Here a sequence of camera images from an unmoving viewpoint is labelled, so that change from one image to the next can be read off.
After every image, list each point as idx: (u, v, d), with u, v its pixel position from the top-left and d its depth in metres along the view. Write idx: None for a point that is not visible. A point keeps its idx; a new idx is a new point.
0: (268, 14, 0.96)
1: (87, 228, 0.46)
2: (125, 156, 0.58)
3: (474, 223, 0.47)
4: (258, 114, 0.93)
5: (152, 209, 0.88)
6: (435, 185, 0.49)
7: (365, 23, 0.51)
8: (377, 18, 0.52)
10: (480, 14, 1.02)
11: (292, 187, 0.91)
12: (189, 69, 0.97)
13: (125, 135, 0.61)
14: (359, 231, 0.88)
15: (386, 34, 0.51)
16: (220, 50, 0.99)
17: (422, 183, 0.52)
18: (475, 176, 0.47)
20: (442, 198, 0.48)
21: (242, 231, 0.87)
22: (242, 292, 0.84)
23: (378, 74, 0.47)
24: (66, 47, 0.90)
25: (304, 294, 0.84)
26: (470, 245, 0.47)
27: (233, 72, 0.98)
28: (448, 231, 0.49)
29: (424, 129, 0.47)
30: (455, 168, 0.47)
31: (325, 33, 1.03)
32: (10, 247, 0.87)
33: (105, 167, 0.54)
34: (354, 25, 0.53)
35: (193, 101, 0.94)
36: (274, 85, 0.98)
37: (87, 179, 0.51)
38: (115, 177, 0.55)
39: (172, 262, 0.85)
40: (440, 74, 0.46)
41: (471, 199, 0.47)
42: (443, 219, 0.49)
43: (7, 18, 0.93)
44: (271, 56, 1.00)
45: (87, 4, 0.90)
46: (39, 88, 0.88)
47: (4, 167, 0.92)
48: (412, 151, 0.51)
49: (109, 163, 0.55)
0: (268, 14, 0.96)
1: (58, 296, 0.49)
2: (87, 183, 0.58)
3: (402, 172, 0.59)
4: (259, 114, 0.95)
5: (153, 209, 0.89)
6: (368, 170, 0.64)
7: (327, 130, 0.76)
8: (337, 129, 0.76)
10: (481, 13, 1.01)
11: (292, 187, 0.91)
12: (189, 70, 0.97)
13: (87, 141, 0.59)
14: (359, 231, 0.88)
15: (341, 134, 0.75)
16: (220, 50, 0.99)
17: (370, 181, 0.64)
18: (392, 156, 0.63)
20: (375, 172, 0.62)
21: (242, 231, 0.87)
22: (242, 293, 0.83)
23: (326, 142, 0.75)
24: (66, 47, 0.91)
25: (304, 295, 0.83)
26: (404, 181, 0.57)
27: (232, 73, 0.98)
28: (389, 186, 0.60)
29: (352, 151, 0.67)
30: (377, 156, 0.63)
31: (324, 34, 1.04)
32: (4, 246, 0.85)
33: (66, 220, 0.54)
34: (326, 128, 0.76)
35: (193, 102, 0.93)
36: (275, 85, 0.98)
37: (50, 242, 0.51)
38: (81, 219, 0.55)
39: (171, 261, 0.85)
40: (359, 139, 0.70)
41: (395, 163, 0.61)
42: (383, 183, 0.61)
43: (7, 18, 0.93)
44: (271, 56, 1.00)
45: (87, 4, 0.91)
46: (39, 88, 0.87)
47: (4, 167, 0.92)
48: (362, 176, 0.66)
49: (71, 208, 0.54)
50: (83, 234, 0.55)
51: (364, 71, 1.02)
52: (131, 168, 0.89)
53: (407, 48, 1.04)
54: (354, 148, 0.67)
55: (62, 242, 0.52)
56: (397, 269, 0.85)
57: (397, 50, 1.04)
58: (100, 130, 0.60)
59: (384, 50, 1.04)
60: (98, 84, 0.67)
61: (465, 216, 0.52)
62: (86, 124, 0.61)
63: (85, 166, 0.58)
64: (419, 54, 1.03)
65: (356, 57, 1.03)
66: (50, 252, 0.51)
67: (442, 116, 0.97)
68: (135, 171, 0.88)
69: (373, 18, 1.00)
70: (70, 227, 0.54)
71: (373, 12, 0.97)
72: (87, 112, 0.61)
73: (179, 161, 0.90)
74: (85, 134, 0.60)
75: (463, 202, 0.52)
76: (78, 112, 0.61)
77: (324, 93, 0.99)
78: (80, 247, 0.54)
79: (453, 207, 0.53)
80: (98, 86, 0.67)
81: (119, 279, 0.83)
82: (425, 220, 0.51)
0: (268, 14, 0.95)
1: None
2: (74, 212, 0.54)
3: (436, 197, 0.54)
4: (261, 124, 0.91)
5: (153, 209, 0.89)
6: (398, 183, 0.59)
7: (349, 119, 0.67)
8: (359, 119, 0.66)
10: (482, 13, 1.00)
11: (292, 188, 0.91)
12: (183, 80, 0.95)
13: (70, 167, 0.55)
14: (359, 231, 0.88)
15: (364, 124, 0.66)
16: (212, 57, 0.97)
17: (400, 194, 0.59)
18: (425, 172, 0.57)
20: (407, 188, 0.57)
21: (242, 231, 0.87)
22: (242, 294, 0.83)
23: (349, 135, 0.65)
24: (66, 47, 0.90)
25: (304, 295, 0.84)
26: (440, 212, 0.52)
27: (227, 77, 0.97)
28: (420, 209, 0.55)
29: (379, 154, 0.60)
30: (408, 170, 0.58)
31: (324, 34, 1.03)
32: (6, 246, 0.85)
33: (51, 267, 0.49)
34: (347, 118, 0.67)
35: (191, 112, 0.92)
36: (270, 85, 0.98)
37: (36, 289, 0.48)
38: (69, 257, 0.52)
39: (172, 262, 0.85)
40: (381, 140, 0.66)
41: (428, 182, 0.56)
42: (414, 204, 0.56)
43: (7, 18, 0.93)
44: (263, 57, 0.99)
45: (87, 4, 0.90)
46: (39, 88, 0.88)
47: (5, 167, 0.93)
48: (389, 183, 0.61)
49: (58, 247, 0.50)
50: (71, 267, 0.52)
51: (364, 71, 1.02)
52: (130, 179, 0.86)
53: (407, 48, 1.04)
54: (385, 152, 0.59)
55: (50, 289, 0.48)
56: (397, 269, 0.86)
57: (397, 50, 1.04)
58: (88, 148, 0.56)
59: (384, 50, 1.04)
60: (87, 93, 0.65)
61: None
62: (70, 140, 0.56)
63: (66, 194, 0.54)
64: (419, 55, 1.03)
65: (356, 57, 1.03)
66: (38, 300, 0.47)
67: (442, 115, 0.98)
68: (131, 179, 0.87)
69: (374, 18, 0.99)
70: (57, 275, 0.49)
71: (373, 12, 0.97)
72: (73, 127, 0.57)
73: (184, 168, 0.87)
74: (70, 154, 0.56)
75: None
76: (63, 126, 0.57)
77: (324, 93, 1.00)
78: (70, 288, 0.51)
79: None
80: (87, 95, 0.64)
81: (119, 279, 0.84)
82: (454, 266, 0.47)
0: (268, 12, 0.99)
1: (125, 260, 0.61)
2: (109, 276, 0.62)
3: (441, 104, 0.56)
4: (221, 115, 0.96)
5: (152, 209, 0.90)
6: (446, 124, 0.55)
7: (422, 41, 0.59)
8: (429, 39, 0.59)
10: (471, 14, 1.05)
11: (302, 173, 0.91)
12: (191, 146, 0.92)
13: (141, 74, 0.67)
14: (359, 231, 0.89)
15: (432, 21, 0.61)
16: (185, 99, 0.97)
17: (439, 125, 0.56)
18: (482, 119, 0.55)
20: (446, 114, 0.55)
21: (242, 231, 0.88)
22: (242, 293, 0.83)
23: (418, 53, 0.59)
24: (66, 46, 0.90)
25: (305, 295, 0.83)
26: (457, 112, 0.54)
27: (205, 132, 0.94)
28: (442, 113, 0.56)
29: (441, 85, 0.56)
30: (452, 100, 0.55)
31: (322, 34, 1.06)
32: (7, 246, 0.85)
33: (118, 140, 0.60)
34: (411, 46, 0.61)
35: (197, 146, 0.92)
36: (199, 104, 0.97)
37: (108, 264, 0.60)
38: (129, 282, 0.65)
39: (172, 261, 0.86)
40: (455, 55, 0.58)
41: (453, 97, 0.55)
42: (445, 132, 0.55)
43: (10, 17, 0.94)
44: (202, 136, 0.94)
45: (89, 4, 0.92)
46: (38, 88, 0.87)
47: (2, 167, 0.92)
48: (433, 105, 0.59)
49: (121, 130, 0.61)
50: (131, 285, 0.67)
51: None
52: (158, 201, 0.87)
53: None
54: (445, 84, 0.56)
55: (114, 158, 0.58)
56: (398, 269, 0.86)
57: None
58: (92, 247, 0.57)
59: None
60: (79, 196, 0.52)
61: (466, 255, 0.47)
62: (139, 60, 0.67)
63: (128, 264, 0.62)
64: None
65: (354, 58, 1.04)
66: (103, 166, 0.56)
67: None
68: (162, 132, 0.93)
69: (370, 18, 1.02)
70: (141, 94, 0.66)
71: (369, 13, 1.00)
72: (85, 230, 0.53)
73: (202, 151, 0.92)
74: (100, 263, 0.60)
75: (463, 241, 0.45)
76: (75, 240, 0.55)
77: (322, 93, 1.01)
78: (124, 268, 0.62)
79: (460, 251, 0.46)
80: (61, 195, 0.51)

○ ○ ○ ○ ○ ○ ○

** DIRECTIONS **
Please write out, exactly as they appear above, only the lines in the stretch from the line with "50: (71, 267, 0.52)" through the line with "60: (79, 196, 0.52)".

** PROBLEM SOLUTION **
50: (71, 267, 0.52)
51: (364, 71, 1.02)
52: (130, 179, 0.86)
53: (407, 48, 1.04)
54: (385, 152, 0.59)
55: (50, 289, 0.48)
56: (397, 269, 0.86)
57: (397, 50, 1.04)
58: (88, 148, 0.56)
59: (384, 50, 1.04)
60: (87, 93, 0.65)
61: None
62: (70, 140, 0.56)
63: (66, 194, 0.54)
64: (419, 55, 1.03)
65: (356, 57, 1.03)
66: (38, 300, 0.47)
67: (442, 115, 0.98)
68: (131, 179, 0.87)
69: (374, 18, 0.99)
70: (57, 275, 0.49)
71: (373, 12, 0.97)
72: (73, 127, 0.57)
73: (184, 168, 0.87)
74: (70, 154, 0.56)
75: None
76: (63, 126, 0.57)
77: (324, 93, 1.00)
78: (70, 288, 0.51)
79: None
80: (87, 95, 0.64)
81: (119, 279, 0.84)
82: (454, 266, 0.47)
0: (268, 12, 0.99)
1: (125, 260, 0.61)
2: (109, 276, 0.62)
3: (441, 104, 0.56)
4: (221, 115, 0.96)
5: (152, 209, 0.90)
6: (446, 124, 0.55)
7: (422, 41, 0.59)
8: (429, 39, 0.59)
10: (471, 14, 1.05)
11: (302, 173, 0.91)
12: (191, 146, 0.92)
13: (141, 74, 0.67)
14: (359, 231, 0.89)
15: (432, 21, 0.61)
16: (185, 99, 0.97)
17: (439, 125, 0.56)
18: (482, 119, 0.55)
20: (446, 114, 0.55)
21: (242, 231, 0.88)
22: (242, 293, 0.83)
23: (418, 53, 0.59)
24: (66, 46, 0.90)
25: (305, 295, 0.83)
26: (457, 112, 0.54)
27: (205, 132, 0.94)
28: (442, 113, 0.56)
29: (441, 85, 0.56)
30: (452, 100, 0.55)
31: (322, 34, 1.06)
32: (7, 246, 0.85)
33: (118, 140, 0.60)
34: (411, 46, 0.61)
35: (197, 146, 0.92)
36: (199, 104, 0.97)
37: (108, 264, 0.60)
38: (129, 282, 0.65)
39: (172, 261, 0.86)
40: (455, 55, 0.58)
41: (453, 97, 0.55)
42: (445, 132, 0.55)
43: (10, 17, 0.94)
44: (202, 136, 0.94)
45: (89, 4, 0.92)
46: (38, 88, 0.87)
47: (2, 167, 0.92)
48: (433, 105, 0.59)
49: (121, 130, 0.61)
50: (131, 285, 0.67)
51: None
52: (158, 201, 0.87)
53: None
54: (445, 84, 0.56)
55: (114, 158, 0.58)
56: (398, 269, 0.86)
57: None
58: (92, 247, 0.57)
59: None
60: (79, 196, 0.52)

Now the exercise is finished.